## The task:
Once the line with "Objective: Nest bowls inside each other" is found in the material, write out that line and every later line exactly, through the end.
──────────────────────────────
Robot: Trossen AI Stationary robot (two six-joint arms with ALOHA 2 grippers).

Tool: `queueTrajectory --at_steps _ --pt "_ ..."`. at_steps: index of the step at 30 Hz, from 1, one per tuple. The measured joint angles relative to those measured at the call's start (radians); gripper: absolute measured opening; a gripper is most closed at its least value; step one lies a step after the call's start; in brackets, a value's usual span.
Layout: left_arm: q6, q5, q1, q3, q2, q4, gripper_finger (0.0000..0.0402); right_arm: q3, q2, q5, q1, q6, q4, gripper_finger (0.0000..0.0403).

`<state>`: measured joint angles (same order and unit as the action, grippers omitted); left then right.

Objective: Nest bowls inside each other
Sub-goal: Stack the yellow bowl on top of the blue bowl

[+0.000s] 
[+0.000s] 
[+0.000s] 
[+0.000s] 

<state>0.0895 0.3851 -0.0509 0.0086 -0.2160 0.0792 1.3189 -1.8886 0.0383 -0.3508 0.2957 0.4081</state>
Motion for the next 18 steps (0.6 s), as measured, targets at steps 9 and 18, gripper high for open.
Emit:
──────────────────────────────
## Response to the exercise:
Objective: Nest bowls inside each other
Sub-goal: Stack the yellow bowl on top of the blue bowl

[+0.000s] 
[+0.000s] 
[+0.000s] 
[+0.000s] 

<state>0.0895 0.3851 -0.0509 0.0086 -0.2160 0.0792 1.3189 -1.8886 0.0383 -0.3508 0.2957 0.4081</state>
Motion for the next 18 steps (0.6 s), as measured, targets at steps 9 and 18, gripper high for open.
Emit:

The output is done.